RALEIGH, N.C. (WTVD) -- Saturday, we reflect and remember the six million Jewish victims of the Holocaust in honor of International Holocaust Remembrance Day.
For the first time, the Claims Conference has compiled a database of living Jewish Holocaust survivors around the world. According to the Claim's Conference, there are 245,000 living Holocaust survivors worldwide--- 16% of which live in the United States.
There are almost 100 survivors still living in North Carolina.
Alexander 'Lex' Silbiger is a college professor in the Triangle. While he is in his late 80s, he still holds onto harrowing moments from his childhood from the Holocaust.
"I remember the German troops marching through our streets right in our neighborhood.," said Silbiger. "So that was the beginning."
Born in 1935, in the Netherlands, he was around five years old during the German invasion and occupation. Silbiger shared moments of fear of being in a basement shelter to stay safe from air raids. His father was resourceful.

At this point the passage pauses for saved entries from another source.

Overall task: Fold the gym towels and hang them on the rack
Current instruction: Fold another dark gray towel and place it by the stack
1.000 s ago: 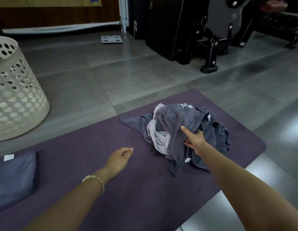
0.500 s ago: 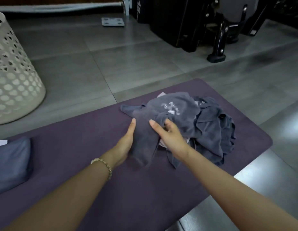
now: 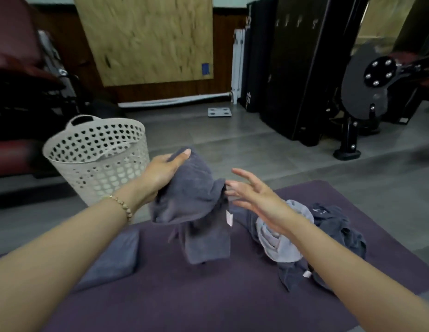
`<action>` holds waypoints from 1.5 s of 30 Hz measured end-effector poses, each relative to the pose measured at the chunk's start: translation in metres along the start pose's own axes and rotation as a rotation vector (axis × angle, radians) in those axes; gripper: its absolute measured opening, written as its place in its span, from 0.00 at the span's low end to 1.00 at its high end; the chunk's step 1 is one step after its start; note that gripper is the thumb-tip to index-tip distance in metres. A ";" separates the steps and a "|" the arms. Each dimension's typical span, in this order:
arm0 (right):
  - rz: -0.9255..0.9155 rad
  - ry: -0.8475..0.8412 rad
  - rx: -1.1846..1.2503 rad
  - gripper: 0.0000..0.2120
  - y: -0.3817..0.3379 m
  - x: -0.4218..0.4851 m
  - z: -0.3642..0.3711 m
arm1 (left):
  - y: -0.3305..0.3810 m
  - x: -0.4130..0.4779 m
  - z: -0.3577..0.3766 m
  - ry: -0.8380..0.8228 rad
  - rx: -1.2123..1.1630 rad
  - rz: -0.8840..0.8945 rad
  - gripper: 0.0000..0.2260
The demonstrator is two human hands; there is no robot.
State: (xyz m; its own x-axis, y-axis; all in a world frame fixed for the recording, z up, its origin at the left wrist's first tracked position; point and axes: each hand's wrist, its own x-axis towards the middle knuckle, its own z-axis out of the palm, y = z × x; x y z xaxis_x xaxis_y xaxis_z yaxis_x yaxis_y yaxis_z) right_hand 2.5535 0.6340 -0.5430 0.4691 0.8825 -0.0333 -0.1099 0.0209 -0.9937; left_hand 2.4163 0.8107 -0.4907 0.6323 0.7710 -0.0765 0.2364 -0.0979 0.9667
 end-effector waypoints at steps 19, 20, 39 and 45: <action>-0.113 -0.225 -0.156 0.08 -0.146 -0.029 0.236 | 0.030 -0.152 -0.227 -0.025 -0.098 0.016 0.32; -0.095 -0.206 -0.105 0.07 -0.150 -0.028 0.240 | 0.027 -0.158 -0.223 -0.060 -0.042 0.020 0.34; 0.148 0.122 -0.178 0.10 -0.130 -0.042 0.171 | 0.013 -0.169 -0.122 -0.144 0.326 0.366 0.15; 0.255 -0.170 -0.425 0.21 -0.137 -0.059 0.155 | 0.013 -0.172 -0.132 -0.185 0.408 0.414 0.14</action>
State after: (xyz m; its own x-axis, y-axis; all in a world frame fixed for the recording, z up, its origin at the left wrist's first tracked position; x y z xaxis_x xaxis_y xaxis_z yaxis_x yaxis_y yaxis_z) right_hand 2.4049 0.6522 -0.3884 0.3207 0.8993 -0.2972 0.1795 -0.3658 -0.9132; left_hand 2.2134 0.7601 -0.4329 0.8409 0.4992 0.2089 0.1846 -0.6275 0.7564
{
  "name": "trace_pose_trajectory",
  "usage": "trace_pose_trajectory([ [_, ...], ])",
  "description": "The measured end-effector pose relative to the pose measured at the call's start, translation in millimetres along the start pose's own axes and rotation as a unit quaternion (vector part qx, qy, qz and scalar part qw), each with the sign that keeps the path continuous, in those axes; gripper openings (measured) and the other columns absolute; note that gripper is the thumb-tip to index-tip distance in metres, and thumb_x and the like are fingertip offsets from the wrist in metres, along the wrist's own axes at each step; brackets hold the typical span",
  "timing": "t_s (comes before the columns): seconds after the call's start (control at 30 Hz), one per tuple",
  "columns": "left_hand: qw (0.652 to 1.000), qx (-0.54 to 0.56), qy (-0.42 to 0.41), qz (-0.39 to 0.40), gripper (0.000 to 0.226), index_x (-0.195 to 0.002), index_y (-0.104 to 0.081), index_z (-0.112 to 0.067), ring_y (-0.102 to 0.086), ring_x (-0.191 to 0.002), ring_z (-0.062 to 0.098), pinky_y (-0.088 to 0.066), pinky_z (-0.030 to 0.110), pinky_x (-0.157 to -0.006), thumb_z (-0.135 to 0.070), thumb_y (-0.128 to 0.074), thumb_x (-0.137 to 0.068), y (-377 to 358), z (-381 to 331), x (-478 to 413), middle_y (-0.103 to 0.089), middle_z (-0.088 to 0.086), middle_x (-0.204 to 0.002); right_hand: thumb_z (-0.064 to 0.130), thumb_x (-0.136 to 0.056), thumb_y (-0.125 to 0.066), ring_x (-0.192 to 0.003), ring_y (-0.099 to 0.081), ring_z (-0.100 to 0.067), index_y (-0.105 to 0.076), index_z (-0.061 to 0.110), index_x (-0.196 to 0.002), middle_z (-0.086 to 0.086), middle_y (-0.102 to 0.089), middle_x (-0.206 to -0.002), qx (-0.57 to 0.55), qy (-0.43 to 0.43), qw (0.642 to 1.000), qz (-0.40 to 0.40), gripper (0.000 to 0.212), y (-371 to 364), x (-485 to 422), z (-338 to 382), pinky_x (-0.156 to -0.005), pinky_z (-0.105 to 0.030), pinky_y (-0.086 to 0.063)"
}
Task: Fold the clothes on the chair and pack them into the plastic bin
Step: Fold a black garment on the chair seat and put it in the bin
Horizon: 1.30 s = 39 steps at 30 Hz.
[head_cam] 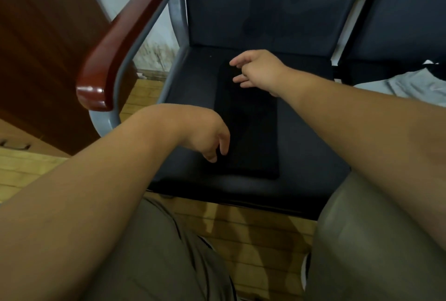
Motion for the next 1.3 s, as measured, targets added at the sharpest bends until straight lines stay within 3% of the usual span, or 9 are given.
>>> trace_pose_trajectory([
  [0.27, 0.999, 0.0, -0.012, -0.045, 0.037, -0.125, -0.068, -0.028, -0.062, -0.101, 0.016, -0.054, 0.034, -0.094, -0.036, -0.081, -0.091, 1.9, -39.3, -7.3, -0.066, -0.008, -0.113, 0.02, -0.107, -0.05, -0.096, -0.077, -0.018, -0.074, 0.019, -0.115, 0.0, -0.073, -0.116, 0.142, -0.075, 0.986, 0.051, 0.026, 17.8, 49.9, 6.5, -0.08, -0.035, -0.065],
  [0.5, 0.994, -0.077, 0.01, -0.077, 0.06, -0.137, -0.052, -0.018, -0.06, -0.104, 0.026, -0.049, 0.036, -0.08, -0.036, -0.081, -0.087, -20.7, -67.8, -15.3, -0.057, 0.003, -0.126, 0.022, -0.111, -0.042, -0.097, -0.074, -0.021, -0.065, 0.018, -0.129, -0.003, -0.071, -0.115, 0.242, -0.202, 0.941, 0.125, 0.03, 20.6, 111.6, -43.0, -0.084, -0.04, -0.063],
  [0.67, 0.984, -0.109, 0.042, -0.136, 0.047, -0.138, -0.05, -0.019, -0.059, -0.095, 0.023, -0.057, 0.04, -0.079, -0.025, -0.067, -0.095, -20.1, -73.6, -11.3, -0.054, 0.0, -0.112, 0.017, -0.109, -0.046, -0.114, -0.072, -0.024, -0.063, 0.014, -0.134, -0.006, -0.072, -0.127, 0.254, -0.222, 0.927, 0.163, 0.03, 18.0, 144.6, -73.6, -0.09, -0.038, -0.062],
  [0.83, 0.978, 0.006, 0.069, -0.194, 0.03, -0.117, -0.061, -0.022, -0.059, -0.094, 0.02, -0.053, 0.036, -0.078, -0.024, -0.07, -0.088, 5.6, -52.7, -5.1, -0.062, 0.0, -0.112, 0.011, -0.104, -0.049, -0.107, -0.072, -0.017, -0.059, 0.027, -0.146, 0.001, -0.067, -0.129, 0.324, -0.132, 0.917, 0.192, 0.046, 22.8, 157.9, -65.0, -0.096, -0.038, -0.062],
  [1.0, 0.933, 0.202, 0.09, -0.286, 0.027, -0.108, -0.069, -0.027, -0.068, -0.094, 0.014, -0.059, 0.034, -0.087, -0.024, -0.08, -0.083, 46.2, -20.6, 7.6, -0.069, -0.007, -0.102, 0.059, -0.081, -0.081, -0.135, -0.051, -0.023, -0.028, 0.032, -0.164, 0.003, -0.046, -0.153, 0.411, -0.053, 0.885, 0.214, 0.102, 25.0, 158.0, -56.9, -0.111, -0.039, -0.046],
  [1.07, 0.91, 0.264, 0.084, -0.308, 0.026, -0.108, -0.071, -0.026, -0.07, -0.091, 0.012, -0.06, 0.03, -0.083, -0.02, -0.079, -0.083, 60.1, -14.6, 12.0, -0.072, -0.006, -0.098, 0.066, -0.074, -0.084, -0.13, -0.051, -0.025, -0.028, 0.03, -0.163, 0.001, -0.043, -0.146, 0.416, -0.018, 0.892, 0.173, 0.112, 22.3, 150.5, -49.6, -0.109, -0.041, -0.048],
  [1.13, 0.896, 0.296, 0.075, -0.322, 0.026, -0.108, -0.071, -0.026, -0.071, -0.087, 0.011, -0.059, 0.025, -0.075, -0.017, -0.077, -0.085, 72.0, -12.4, 14.2, -0.073, -0.004, -0.097, 0.058, -0.078, -0.085, -0.115, -0.056, -0.022, -0.044, 0.03, -0.151, 0.002, -0.048, -0.127, 0.401, 0.035, 0.909, 0.111, 0.088, 20.1, 142.9, -36.2, -0.099, -0.04, -0.053],
  [1.23, 0.891, 0.289, 0.068, -0.345, 0.026, -0.109, -0.068, -0.028, -0.071, -0.087, 0.013, -0.058, 0.026, -0.072, -0.017, -0.076, -0.086, 85.6, -12.6, 17.3, -0.071, -0.005, -0.098, 0.036, -0.094, -0.074, -0.095, -0.066, -0.019, -0.068, 0.03, -0.106, 0.006, -0.06, -0.099, 0.351, 0.093, 0.932, 0.01, 0.015, 34.2, 132.3, -10.9, -0.077, -0.037, -0.056],
  [1.3, 0.897, 0.276, 0.056, -0.34, 0.031, -0.111, -0.065, -0.029, -0.071, -0.089, 0.015, -0.062, 0.035, -0.078, -0.023, -0.08, -0.084, 89.2, -15.7, 15.7, -0.07, -0.007, -0.1, 0.03, -0.096, -0.069, -0.084, -0.068, -0.015, -0.067, 0.035, -0.087, 0.007, -0.066, -0.089, 0.294, 0.098, 0.951, -0.022, 0.011, 45.1, 128.2, -2.1, -0.07, -0.036, -0.057],
])
Point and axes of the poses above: each hand's wrist, its own x-axis away from the middle knuckle, its own y-axis out of the back of the hand, z = x × y, the point moved 10 cm from there along -x, towards the middle knuckle
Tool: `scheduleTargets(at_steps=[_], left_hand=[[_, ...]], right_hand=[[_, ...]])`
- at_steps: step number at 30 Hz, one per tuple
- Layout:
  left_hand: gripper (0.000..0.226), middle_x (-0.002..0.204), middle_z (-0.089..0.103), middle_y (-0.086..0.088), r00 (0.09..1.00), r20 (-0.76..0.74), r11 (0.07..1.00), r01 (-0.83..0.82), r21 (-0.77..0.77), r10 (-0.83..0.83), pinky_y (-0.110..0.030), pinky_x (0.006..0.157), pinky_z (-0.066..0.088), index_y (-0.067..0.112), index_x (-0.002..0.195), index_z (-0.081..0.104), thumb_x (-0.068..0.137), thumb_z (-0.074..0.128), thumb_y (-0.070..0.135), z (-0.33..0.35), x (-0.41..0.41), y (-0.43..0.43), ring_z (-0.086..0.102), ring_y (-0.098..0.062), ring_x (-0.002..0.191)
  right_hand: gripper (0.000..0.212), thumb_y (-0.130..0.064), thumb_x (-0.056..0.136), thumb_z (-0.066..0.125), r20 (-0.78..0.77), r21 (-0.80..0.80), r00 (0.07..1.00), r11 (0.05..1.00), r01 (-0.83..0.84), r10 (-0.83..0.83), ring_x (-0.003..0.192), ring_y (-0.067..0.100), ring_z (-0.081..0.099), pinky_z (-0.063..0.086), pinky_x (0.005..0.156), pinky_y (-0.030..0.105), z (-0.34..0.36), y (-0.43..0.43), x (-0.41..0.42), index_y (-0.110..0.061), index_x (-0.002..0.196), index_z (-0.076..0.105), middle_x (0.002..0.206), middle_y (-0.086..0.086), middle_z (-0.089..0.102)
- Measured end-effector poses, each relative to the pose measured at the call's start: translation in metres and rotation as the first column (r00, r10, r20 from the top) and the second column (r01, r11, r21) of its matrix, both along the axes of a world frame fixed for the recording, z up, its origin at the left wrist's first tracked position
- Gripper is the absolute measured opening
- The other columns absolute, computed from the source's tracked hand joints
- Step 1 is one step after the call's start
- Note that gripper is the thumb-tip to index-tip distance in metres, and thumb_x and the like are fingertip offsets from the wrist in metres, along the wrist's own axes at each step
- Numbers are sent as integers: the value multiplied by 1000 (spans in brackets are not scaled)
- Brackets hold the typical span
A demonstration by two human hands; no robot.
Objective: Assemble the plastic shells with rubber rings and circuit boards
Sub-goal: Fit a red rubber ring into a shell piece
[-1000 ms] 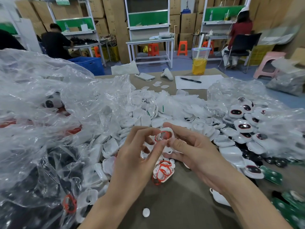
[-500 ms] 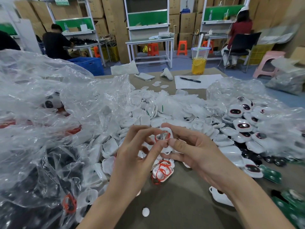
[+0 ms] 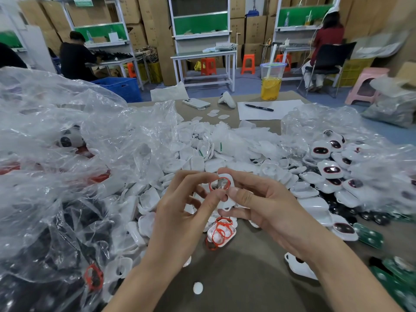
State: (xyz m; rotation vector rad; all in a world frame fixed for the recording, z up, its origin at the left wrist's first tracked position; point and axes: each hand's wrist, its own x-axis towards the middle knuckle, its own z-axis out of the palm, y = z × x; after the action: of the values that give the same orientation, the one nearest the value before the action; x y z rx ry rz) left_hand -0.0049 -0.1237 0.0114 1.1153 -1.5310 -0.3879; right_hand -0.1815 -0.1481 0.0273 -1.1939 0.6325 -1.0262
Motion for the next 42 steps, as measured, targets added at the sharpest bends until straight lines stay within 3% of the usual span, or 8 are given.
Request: scheduleTargets(at_steps=[18,22,28,42], left_hand=[[12,106,63,7,998,-23,998,52,-22,-53,-11,72,48,40,99,70,87,72,40,2,1,2,65,-19,97],[11,106,65,6,997,-46,998,66,-15,-66,-12,73,48,39,97,71,86,72,39,2,1,2,66,-20,97],[12,106,65,5,994,-58,996,87,-15,-88,-14,74,50,37,98,71,86,72,36,5,1,2,67,-20,95],[11,107,66,4,994,-29,994,105,-5,-105,-21,75,54,37,100,72,89,73,34,6,3,2,70,-24,94]], right_hand=[[43,-18,83,68,-16,-11,1000,1000,-1,1,107,20,70,59,81,29,1,2,2,-14,126,67,113,5,75],[42,-17,85,67,-7,-7,1000,1000,-12,12,113,26,67,59,82,30,0,2,2,-13,126,66,119,8,72],[38,-13,87,65,59,18,997,998,-59,57,110,23,69,59,82,30,0,2,2,-10,125,68,121,11,71],[40,-16,87,64,18,-4,998,999,-53,53,114,24,68,58,82,30,2,2,1,-10,127,65,122,8,71]])
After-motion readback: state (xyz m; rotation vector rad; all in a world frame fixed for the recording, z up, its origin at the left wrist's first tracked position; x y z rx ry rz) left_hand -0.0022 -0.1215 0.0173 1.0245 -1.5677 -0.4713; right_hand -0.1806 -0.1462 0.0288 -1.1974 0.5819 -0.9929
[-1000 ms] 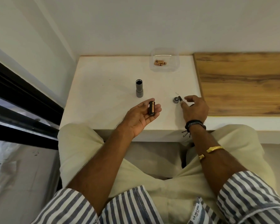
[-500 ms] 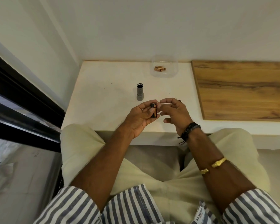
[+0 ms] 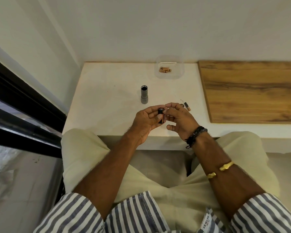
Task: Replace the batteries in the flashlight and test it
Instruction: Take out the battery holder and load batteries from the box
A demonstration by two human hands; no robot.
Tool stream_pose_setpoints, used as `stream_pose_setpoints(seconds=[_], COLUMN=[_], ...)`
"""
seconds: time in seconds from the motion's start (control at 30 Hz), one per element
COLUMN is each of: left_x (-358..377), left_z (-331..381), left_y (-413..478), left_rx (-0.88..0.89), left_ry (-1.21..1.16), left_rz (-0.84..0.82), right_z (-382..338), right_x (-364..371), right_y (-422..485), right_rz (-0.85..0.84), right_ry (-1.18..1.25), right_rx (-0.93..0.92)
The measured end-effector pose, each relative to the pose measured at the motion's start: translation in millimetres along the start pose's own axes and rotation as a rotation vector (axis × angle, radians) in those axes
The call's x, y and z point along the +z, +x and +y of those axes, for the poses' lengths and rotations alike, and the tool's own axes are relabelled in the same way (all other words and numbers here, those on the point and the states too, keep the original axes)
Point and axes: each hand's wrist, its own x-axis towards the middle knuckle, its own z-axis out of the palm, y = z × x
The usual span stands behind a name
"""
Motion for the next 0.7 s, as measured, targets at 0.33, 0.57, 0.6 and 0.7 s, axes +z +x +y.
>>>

He converted some of their money into diamonds and hid them in a pipe, so they would have money to fund their escape.
Silbiger, his parents, and his brother fled the country and made the dangerous journey through Belgium, Spain, and France.
"I also suddenly realized I was cut off from all my friends," said Silbiger. "Everything I owned, except for a few clothes you know, my whole life just... turned around."
His family eventually made it to a refugee camp in Jamaica, however his grandparents were killed at a concentration camp.
Silbiger's family moved to the states in the 1950s.
"I have great faith that my parents would protect us... I've counted on that, that somehow they will get us through this and it'll be justified," he said. "Looking back on it, there were so many points where things could have gone wrong."
To this day, Silbiger says the past still troubles him.
"I still get very anxious when I have to go through a border crossing," said Silbiger. "When I have to deal with immigration and customs. And in fact, I see people in uniform. I mean, it's totally irrational... but I still kind of a fear there."
He speaks to groups often about the Holocaust and his family's journey.
Silbiger wants people to know that everyone plays a part in preventing racial hatred. His memoir is reserved online with the United States Holocaust Memorial Museum. His experience along with others are memorialized forever.
"And now I want them to know that they need to be careful it doesn't happen again," said Silbiger. "That that they don't become victims themselves or perpetrators, that I need to make sure."